自分でも思っているくらいなのだから、他者は……特に、あの時の藍は一層僕への不満を溜めていたと思うが、とにかく申し訳ないがそういうたちなのだ。
そんな僕が言ったそんな台詞だ。
ただ言っている言葉はどこまでも正しいと思っていた。
わからなくて当然だ。人の気持ちなんて。結局、どれだけ愛しても人は人の気持ちなんてわからない。血が繋がっていても、その人の気持ちなんてわからないのだから。
古代から人はそうだった。
相手の思考まで読み取れないのが、人なのだ。生き物なのだ。
だから人は、言葉を発明した。
だから僕は、藍に言葉を求めた。
気持ちを。
思いを。
教えてくれ、と懇願したのだ。
『もっと早く言うべきだった。ごめんね』
……藍は、応えてくれた。
笑顔で、僕の願い出を申し入れてくれたのだ。
これまで決して、本心を打ち明けてこなかったのに……応えてくれたのだ。
……僕は、どうなんだ。
応えてくれ、と願った僕は、どうだったんだ。
藍に対して、僕は言葉にしてきていたのか。
自分でさえ相手の気持ちはわかっていないのに、藍ならわかってくれていると、慢心していた。
自分の責任に目を瞑って、倦怠期とそれらしい言葉を並べてしょうがないと誤魔化した。
自分だってそうなのに、彼女はツンデレだからと、全てを藍のせいにしていた。
僕は一度だって、藍に自分の気持ちを伝えていやしないじゃないか。
建設的な話もせずに、内心にわだかまりを持ってなあなあで藍と過ごしていたじゃないか。
だから、後悔した。
あれほど仕事で対立することの意味を知っていたのに、藍に対してだけはおざなりに過ごしていた。
言わないとわからないとわかっているのに、藍に一度だってそれを言葉にしたことはなかったじゃないか……!

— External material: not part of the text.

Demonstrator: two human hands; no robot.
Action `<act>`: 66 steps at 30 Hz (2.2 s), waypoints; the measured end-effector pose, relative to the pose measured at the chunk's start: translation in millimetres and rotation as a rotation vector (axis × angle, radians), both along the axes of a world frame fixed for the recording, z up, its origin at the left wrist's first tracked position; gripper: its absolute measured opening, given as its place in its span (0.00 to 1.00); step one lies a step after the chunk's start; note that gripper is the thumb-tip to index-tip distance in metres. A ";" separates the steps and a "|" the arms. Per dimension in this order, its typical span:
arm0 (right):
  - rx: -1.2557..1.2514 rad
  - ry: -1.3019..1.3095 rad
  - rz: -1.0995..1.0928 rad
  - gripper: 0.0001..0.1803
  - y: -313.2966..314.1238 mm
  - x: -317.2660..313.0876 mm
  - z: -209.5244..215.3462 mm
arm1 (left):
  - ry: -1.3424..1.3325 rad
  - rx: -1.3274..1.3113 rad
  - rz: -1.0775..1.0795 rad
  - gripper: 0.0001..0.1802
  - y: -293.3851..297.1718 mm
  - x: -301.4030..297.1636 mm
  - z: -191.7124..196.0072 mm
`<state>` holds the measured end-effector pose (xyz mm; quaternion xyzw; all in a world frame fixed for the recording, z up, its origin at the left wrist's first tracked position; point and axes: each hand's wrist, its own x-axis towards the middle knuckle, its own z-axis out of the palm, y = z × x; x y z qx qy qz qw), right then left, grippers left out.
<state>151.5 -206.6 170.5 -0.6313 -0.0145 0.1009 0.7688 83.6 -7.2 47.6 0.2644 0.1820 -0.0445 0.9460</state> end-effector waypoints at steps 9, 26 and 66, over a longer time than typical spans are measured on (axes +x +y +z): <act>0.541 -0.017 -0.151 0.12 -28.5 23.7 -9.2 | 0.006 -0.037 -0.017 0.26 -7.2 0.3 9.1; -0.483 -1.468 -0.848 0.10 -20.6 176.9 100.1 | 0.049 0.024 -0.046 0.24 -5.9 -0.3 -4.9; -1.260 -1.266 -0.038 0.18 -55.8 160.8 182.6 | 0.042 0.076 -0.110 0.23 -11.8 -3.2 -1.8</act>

『お父さん好待遇で迎え入れるって言ってるでしょっ!』
珍しく、あの日僕は内心の怒りを抑えられなかった。
藍の怒りに我慢が出来なくなっていたと思った。でも違う。本当は違う。
僕があの日怒った理由。
怒って、ふて寝を敢行した理由。
仕事は、大変だった。深夜帯になっても終わらないし、藍との時間も減っていくし。上司にも怒られるし。
本当に、大変だった。
でも。
でも、僕は……。
あの仕事に誇りを持っていたんだ。
あの仕事で学べた多くに、プライドを持っていたんだ。
あの仕事を続けたいと、そう思っていたんだ……!
だからあの仕事を辞めろ、と暗に言う藍に腹が立った。勝手に話を進める藍に腹が立ったんだ。だから、ふて寝を敢行したんだ。
……伝えるべきだったんだ。
あの仕事を辞めたくない、と伝えるべきだったんだ。
言わないとわからないと僕は知っていた。だから僕は、言うべきだったんだ。
あの仕事をどれだけ誇りに思っていたか。
あの仕事で学べた多くが、どれだけ価値のあるものだったか。
あの仕事はこれだけ続けていく価値があると、伝えるべきだったんだ……!
そうしたら。
そうしたら、僕達は……。
『横断歩道の件も。プラネタリウム製作の件も。どっちも、凄い。だってあたしだったら、あんなに円滑に調整、出来ないもの。
本当、凄い。尊敬するよ』
僕達は、互いに尊重し合って生きていけたのではないのだろうか。
一層愛を深めて、生きていけたのではないだろうか。
……今。
今、倦怠期だったと誤魔化した時よりも深い、……深い後悔に駆られることなんて、なかったんじゃないだろうか。